Caitlin

Age at diagnosis: 30

Diagnosis: Squamous cell carcinoma

Stage of cancer: IV

How my story begins: I was working full time at a children’s hospital. My boyfriend and I were in a long distance relationship, and he had just moved to my city so we could live together. I was living a normal 30 year old's life. I was really happy and in a good place.

I was having erratic bleeding, especially after sex. I had an IUD in and hadn’t had a period in years, so I thought it was my hormones acting up. Then the pain started. My doctors thought it was my IUD causing the bleeding and the pain so they wanted to remove it. However, they couldn’t find the strings so they ended up having to take it out surgically. When they went to remove it, they did a biopsy because my cervix did not look right and they had done a Pap the week before that had come back as abnormal. I had never had an abnormal Pap before so they thought my cervix was just irritated and gave me an antibiotic to clear it up, which only made the pain worse. Two days after my surgery, I got a call informing me that the biopsy showed cancerous cells and I was scheduled to have an MRI and PET scan the next week. It was the longest weekend of my life. I was so scared but hoped for the best. I went into the gyn oncologist after the tests were done. I could tell by the look on her face that something wasn’t right. I said, “You’re about to tell me really bad news, aren’t you?” She put her head down and said, “I’m so sorry but the cancer has spread to your lungs, lymph nodes and bladder, which means it’s a stage 4B diagnosis and you only have a 15% chance of living to the next five years.” I freaked out!!! I was pacing around the room and asking if heaven was real. It felt like an out of body experience.

How I felt after diagnosis: I was like a zombie. I just couldn’t believe it. I was absolutely crushed and figured I was going to die soon. I felt like there was a huge hole in my heart and I felt cheated.

At this point, my boyfriend had only lived with me for 3 months before I got diagnosed with stage 4B cervical cancer. I felt horrible that he had moved all this way and then I get sick, but I needed him here more than ever. I felt like my life was finally in a good place when bam! All hell broke lose.

Telling my family and friends: The first thing I told my mom, who was in the room when I found out, was that I couldn’t tell my friends or family. I didn’t know how I would tell my boyfriend who is my best friend and the love of my life. She told them all for me. My sister and two best friends came over to my apartment and we just cried and hugged each other. It was the worst day of my life.

My treatment: I’ve had 8 rounds of chemo- cisplatin, avastin and taxol. They didn’t give me any other options until we tried chemo. Luckily the chemo worked wonders on me! I won’t know what else they want to do until the cancer returns and at that time, I plan on getting into a clinical trial for immunotherapy. I also qualify to take keytruda because my tumor had the PDL1 gene so I always have that as a backup.

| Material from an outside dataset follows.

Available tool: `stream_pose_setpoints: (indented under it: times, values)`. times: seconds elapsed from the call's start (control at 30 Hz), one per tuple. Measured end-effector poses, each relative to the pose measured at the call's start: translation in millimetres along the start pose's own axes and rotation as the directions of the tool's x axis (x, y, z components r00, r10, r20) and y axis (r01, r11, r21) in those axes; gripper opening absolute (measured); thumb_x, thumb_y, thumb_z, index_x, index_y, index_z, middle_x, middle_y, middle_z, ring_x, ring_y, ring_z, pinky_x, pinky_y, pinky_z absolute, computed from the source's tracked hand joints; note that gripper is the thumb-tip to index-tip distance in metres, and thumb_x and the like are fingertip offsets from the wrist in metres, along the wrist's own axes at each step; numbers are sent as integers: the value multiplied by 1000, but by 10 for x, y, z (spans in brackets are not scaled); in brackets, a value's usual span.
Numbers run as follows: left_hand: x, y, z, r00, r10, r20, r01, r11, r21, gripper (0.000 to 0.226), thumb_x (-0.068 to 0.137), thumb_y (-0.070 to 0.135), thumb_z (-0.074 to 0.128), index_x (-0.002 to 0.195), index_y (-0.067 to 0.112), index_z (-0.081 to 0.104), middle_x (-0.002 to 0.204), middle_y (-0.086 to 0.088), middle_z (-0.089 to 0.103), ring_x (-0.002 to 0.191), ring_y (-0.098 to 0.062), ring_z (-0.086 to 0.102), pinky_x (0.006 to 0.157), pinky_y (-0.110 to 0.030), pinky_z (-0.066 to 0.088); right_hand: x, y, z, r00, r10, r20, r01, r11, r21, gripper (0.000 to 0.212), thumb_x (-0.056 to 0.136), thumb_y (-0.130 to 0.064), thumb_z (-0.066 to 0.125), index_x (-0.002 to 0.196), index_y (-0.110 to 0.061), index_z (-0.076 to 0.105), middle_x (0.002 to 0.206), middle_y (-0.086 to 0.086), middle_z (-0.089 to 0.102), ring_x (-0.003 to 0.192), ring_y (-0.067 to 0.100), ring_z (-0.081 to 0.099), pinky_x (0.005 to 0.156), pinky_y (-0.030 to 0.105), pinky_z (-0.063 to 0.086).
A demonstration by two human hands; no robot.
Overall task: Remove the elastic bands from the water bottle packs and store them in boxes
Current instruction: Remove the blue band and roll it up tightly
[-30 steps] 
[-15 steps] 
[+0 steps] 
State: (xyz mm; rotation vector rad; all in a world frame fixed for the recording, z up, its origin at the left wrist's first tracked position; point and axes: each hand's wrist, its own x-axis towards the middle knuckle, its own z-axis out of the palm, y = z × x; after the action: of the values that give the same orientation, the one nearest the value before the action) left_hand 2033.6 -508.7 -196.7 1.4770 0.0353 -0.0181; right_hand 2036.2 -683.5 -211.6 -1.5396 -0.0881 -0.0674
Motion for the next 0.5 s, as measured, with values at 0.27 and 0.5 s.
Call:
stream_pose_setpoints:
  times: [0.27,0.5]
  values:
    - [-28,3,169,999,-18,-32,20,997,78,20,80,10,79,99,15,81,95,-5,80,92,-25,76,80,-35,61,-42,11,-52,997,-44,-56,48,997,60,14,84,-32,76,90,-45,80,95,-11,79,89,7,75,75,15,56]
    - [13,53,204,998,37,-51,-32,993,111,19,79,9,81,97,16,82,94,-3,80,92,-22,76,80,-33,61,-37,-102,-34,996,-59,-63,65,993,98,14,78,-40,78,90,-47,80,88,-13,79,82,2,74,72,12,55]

How I felt after treatment: Exhausted! I slept for days after chemo. Also, everything tasted and smelled weird. It was awful. I felt really nauseous and restless sometimes.

What was most difficult for me: Losing my hair was hard. I also like to go out and have fun a lot and I’ve had to miss out on a lot of events due to chemo. Fear of dying from this and losing my ability to have children have been devastating for me.

What I did to help myself: I tried to live as normal of a life as possible. I knew I would start feeling good about a week after chemo so I would plan trips or events to look forward to. My boyfriend and I won a free trip through a cancer foundation that provides fun trips for patients going though treatment. We got to go to Hawaii, which was so healing for my soul! Another thing I did to help with chemo was clean my apartment top to bottom beforehand and wash all my sheets and blankets so I felt organized and comfortable.

My life after cancer: I’m slowly coming out of the nightmare but still feel in the thick of it and am unfortunately waiting for its return. I try to live as normally as I can.

What I want other women to know: HPV causes cervical cancer and should be taken seriously. Also, make sure you are getting regular cervical cancer screening - it can save your life. Also, spread the word about getting the Gardasil vaccine so we can eradicate HPV altogether.